L’oncle de Pocahontas, premier cas suspecté de myasthénie grave
Au XVIIe siècle, Opechancanough a été l’instigateur d’attaques dévastatrices contre les colonies anglaises. Des témoignages d’époque décrivent ce grand chef de la confédération Powhatan comme un guerrier redoutable, mais font aussi mention d’une maladie mystérieuse et si éprouvante qu’il lui était impossible de lever les paupières…
L’histoire et la médecine se rencontrent pour nous offrir cette anecdote insolite.
En 1618, dans la Virginie actuelle, la nation Powhatan était en deuil. Elle venait de perdre celui que l’Histoire a retenu comme son leader le plus puissant et le plus célèbre : le chef Powhatan, père de Pocahontas.
Sous son règne, le peuple Powhatan s’était organisé pour former une puissante alliance politique et Tsenacommacah, leur territoire, s’étendait sur toute la plaine côtière de Virginie.
Bien que le Chef Powhatan ait eu de nombreux enfants, aucun d’eux n’était destiné à hériter de son titre prestigieux de mamanatowick. Les tribus de Tsenacommacah pratiquaient en effet un système de succession matrilinéaire. Son remplaçant à la tête de la confédération Powhatan se trouvait donc parmi les frères et sœurs que lui avait donnés sa mère, les hommes venant en premier dans l’ordre de succession.
Son frère cadet, Opitchapam, devint ainsi chef suprême de la nation Powhatan.
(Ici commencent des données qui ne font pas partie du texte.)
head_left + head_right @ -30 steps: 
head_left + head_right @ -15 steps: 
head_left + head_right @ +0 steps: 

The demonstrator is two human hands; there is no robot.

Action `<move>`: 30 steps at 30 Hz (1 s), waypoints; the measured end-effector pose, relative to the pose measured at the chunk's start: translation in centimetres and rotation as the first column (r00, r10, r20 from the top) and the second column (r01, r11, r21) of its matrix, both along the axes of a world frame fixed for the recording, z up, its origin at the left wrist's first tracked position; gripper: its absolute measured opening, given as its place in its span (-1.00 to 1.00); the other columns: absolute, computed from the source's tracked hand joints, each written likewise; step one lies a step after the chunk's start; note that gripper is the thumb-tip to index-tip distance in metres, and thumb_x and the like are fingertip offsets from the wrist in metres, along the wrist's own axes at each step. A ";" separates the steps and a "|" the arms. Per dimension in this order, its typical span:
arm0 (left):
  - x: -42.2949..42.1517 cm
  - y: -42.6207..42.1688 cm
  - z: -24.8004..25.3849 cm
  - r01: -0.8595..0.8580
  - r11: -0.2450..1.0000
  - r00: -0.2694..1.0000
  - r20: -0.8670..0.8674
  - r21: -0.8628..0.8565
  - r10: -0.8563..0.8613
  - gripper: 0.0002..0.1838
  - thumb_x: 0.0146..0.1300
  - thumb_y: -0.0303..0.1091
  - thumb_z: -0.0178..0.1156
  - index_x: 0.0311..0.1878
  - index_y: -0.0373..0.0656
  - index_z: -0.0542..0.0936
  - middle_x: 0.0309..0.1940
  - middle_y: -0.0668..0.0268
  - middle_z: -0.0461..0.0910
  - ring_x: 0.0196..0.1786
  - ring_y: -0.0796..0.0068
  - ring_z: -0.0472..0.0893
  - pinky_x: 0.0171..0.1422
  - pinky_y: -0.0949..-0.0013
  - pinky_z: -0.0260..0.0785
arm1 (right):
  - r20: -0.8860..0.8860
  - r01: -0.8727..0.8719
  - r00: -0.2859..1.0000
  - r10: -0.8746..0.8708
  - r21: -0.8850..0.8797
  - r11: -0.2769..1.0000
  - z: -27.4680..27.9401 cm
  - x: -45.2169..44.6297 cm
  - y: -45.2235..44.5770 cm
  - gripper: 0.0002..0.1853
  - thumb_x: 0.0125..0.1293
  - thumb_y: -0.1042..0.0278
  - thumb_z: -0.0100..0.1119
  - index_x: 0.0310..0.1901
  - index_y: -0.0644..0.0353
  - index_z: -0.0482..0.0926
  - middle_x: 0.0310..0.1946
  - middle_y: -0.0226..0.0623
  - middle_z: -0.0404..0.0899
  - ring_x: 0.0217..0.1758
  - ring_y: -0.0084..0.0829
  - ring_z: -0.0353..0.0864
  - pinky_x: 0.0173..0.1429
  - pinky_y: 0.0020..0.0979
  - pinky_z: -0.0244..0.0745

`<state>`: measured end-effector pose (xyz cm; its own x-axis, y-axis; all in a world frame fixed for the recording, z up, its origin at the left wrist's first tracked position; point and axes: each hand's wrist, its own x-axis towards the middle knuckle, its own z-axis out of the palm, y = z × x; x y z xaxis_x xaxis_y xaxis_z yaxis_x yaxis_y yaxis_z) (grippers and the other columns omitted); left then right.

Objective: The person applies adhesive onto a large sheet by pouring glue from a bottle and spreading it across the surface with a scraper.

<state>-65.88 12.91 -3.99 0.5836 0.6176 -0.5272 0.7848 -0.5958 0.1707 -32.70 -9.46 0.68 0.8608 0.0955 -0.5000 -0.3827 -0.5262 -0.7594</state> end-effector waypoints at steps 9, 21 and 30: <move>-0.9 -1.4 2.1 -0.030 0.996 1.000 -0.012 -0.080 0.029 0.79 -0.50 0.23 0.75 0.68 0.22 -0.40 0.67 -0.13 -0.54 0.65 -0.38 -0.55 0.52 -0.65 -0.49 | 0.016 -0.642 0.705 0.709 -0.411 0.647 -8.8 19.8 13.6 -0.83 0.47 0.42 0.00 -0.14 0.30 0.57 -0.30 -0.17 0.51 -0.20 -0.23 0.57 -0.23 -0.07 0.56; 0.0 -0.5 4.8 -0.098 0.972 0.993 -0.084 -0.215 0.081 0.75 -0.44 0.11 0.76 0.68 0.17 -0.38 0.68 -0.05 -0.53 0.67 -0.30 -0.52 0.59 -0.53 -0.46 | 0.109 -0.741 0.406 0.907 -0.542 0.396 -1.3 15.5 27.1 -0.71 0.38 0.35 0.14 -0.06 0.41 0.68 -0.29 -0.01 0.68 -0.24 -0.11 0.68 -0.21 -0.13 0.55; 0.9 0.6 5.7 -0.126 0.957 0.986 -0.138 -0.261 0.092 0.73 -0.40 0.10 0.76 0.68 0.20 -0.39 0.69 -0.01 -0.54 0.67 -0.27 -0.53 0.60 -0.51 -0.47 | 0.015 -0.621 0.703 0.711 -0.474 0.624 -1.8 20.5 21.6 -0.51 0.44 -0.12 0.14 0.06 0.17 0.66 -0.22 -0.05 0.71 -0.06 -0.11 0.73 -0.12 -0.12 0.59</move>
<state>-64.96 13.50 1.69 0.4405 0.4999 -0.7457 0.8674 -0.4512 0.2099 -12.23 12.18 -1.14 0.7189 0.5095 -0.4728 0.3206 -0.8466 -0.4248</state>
Mais « faible et décrépit » comme le décrivaient les colons anglais, il fut vite éclipsé par un autre membre de sa fratrie : Opechancanough.
Autrefois un guerrier redouté – il avait participé à la capture du capitaine John Smith quelques années plus tôt –, Opechancanough s’était fait plus discret, feignant même un intérêt pour le christianisme. La supercherie suffit à duper les Anglais, qui baissèrent leur garde. Le matin du 22 mars 1622, il lança l’assaut sur les colonies britanniques, tuant plus de 300 colons. Cet évènement resta gravé dans l’histoire comme le terrible massacre indien de 1622 et marqua le début de plus de vingt ans de guerre et d’affrontements.
Dans les années avancées du conflit, Opechancanough semblait avoir été frappé par un mal étrange. Une fatigue extrême l’empêchait de marcher ou même de garder ses yeux ouverts. Des documents d’époque relatent qu’il « devait être porté sur une litière jusqu’à ses guerriers » et que « ses paupières étaient paralysées de sorte qu’il ne pouvait voir que lorsque celles-ci étaient soulevées par ses assistants. »
À l’époque, il n’existait pas de terme exact pour parler de sa maladie. Un diagnostic sur l’affection dont souffrait Opechancanough ne serait d'ailleurs posé qu’en…1988. Plus de trois siècles plus tard, le Dr. H. Blair Marsteller fit resurgir le cas du chef indien et l’identifia comme le premier cas potentiel de myasthénie grave en Amérique.
La première description médicale d’un cas de myasthénie grave (MG) a longtemps été attribuée à Thomas Willis, un médecin d’Oxford ayant cofondé la Royal Society (rien que ça !), en 1672. Il faudra pourtant encore attendre plus de 200 ans pour que l’affection soit reconnue comme une maladie à part entière et soit enfin nommée myasthénie grave par un neurologue badois, Friedrich Jolly.
Bien que l’on ne puisse affirmer avec certitude qu’Opechancanough était bien atteint de myasthénie grave, les descriptions de l’époque correspondent aux symptômes de la MG : une faiblesse musculaire importante, des paupières tombantes et des difficultés dans les gestes du quotidien. On peut également noter que l’état d’Opechancanough s’améliorait après des périodes de repos.
Malgré cet important déclin physique, le chef Powhatan vécut longuement sans jamais perdre sa détermination, encourageant son peuple à défendre leur territoire jusqu’à son dernier souffle, arraché d’une balle dans le dos tirée par un colon anglais alors qu’il était emprisonné.